→ Task objective
Print the listing below exactly, minus its pictures.

→ Collected material
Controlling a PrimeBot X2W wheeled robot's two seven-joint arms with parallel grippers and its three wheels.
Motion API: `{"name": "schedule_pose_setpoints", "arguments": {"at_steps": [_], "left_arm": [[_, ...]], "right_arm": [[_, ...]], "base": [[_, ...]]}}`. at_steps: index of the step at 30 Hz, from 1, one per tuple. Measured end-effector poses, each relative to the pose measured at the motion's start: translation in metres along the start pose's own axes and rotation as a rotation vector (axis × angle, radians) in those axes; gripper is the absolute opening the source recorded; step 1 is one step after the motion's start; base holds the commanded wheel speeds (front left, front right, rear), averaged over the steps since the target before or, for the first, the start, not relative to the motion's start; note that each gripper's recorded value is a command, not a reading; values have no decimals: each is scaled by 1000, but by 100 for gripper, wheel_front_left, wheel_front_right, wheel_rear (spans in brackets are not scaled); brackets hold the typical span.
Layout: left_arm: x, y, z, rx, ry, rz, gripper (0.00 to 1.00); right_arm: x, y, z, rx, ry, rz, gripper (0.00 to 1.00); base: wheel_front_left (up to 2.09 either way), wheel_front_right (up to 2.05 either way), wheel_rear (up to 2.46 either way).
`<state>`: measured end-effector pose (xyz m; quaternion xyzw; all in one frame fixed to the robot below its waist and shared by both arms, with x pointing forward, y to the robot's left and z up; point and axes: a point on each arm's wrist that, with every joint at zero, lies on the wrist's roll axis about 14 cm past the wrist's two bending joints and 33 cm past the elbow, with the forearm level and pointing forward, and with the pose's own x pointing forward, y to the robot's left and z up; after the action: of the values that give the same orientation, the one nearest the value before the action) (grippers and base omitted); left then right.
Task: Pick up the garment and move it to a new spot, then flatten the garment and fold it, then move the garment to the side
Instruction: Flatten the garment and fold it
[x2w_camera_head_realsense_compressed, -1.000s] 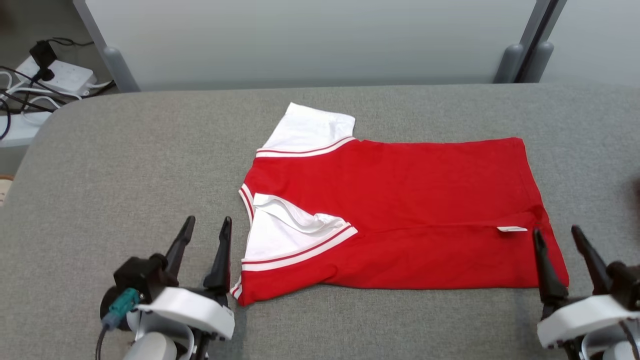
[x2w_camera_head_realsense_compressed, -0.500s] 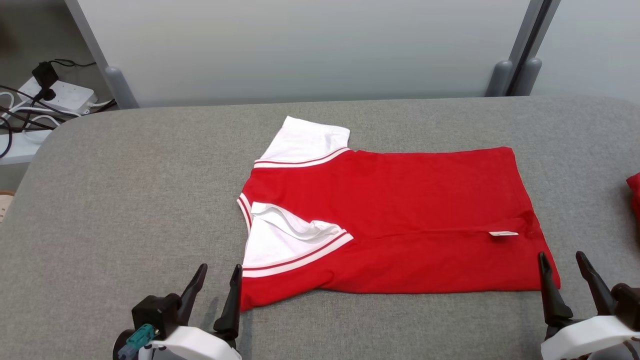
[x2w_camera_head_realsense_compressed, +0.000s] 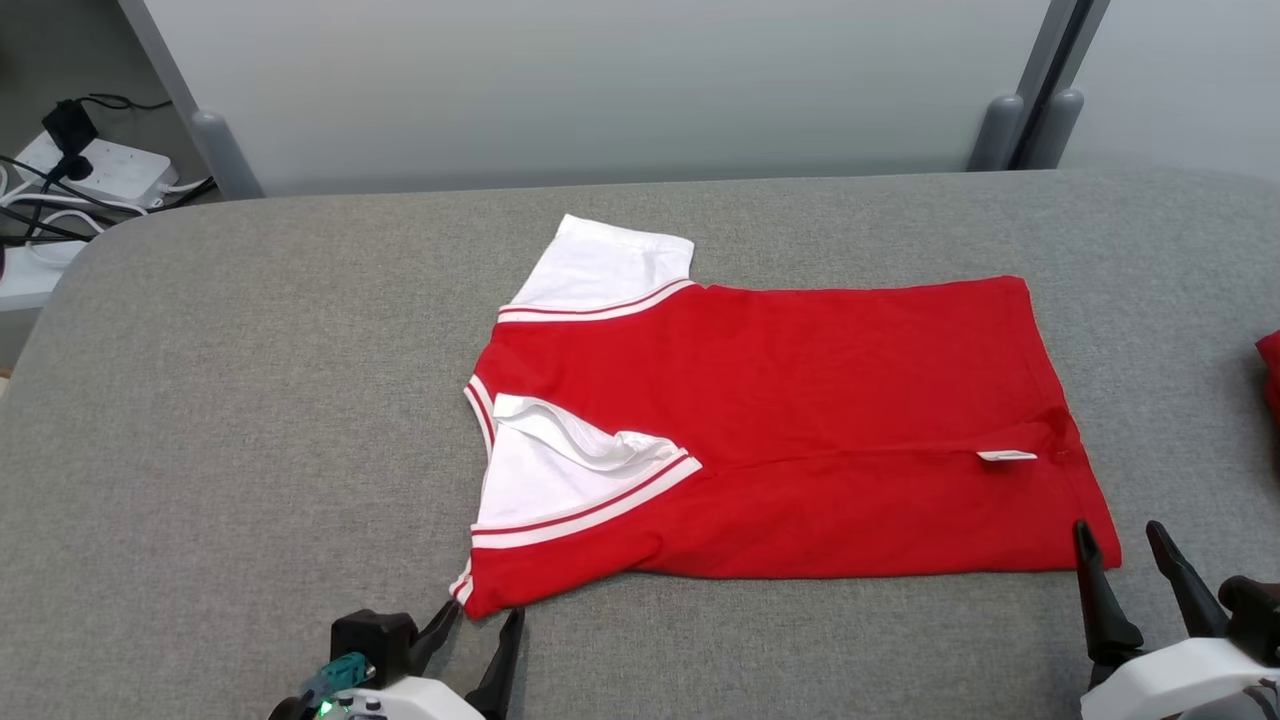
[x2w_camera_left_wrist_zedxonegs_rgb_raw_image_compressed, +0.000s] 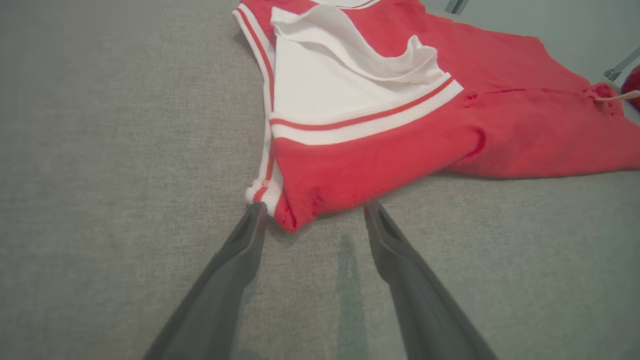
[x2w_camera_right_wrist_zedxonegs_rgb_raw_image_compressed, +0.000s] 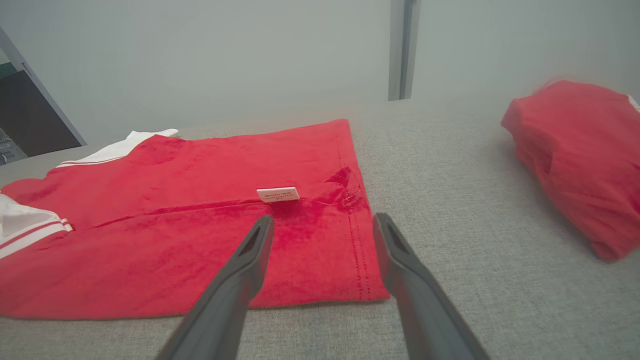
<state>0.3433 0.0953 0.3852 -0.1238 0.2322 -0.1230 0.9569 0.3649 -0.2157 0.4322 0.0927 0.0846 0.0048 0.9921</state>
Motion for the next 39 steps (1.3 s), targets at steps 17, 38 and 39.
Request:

→ Answer box
Controlling a PrimeBot X2W wheeled robot's two seven-joint arms with parallel grippers and its three wheels.
Motion API: `{"name": "schedule_pose_setpoints", "arguments": {"at_steps": [_], "left_arm": [[_, ...]], "right_arm": [[_, ...]], "base": [[_, ...]]}}`. at_steps: index of the step at 30 Hz, from 1, one per tuple. Measured end-effector poses, each relative to the pose measured at the motion's start: translation in metres along the start pose's own axes and rotation as a rotation vector (axis × angle, radians) in those axes; gripper is the absolute opening the source recorded; step 1 is one step after the motion's start; base holds the commanded wheel speeds (front left, front right, rear), averaged over the steps since the target before or, for the first, the start, not relative to the motion's start; note that each gripper's recorded value is a command, not a reading; values have no decimals: each is scaled by 1000, but by 100 for gripper, wheel_front_left, wheel_front_right, wheel_rear (spans in brackets are not scaled); brackets hold the typical span.
Layout: left_arm: x, y, z, rx, ry, rz, gripper (0.00 to 1.00); right_arm: x, y, z, rx, ry, rz, gripper (0.00 to 1.00); base: wheel_front_left (up to 2.09 either way), wheel_front_right (up to 2.05 either way), wheel_rear (up to 2.46 either way).
`<state>`: measured end-effector pose (xyz m; quaternion xyzw; all in one frame fixed to the robot below its waist and shared by both arms, with x pointing forward, y to the robot's left and z up; point and axes: a point on each arm's wrist that, with every joint at zero, lies on the wrist's roll axis about 14 cm past the wrist's two bending joints and 33 cm past the elbow, with the forearm level and pointing forward, and with the pose's own x pointing forward, y to the robot's left and z up; after the action: of the values that give the same orientation, the one nearest the value before the action) (grippers and base omitted); left then right.
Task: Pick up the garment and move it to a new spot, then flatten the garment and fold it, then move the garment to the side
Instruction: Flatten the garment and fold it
[x2w_camera_head_realsense_compressed, -1.000s] 
[x2w_camera_head_realsense_compressed, -0.500s] 
[x2w_camera_head_realsense_compressed, +0.000s] 
[x2w_camera_left_wrist_zedxonegs_rgb_raw_image_compressed, +0.000s] 
[x2w_camera_right_wrist_zedxonegs_rgb_raw_image_compressed, +0.000s] 
<state>0.3433 0.0953 0.3852 -0.1238 0.2322 -0.1230 0.9569 0.3649 -0.2157 0.4322 0.0927 0.0846 0.0048 0.9921</state>
Motion for the next 39 steps (1.3 s), targets at steps 17, 38 and 39.
Request:

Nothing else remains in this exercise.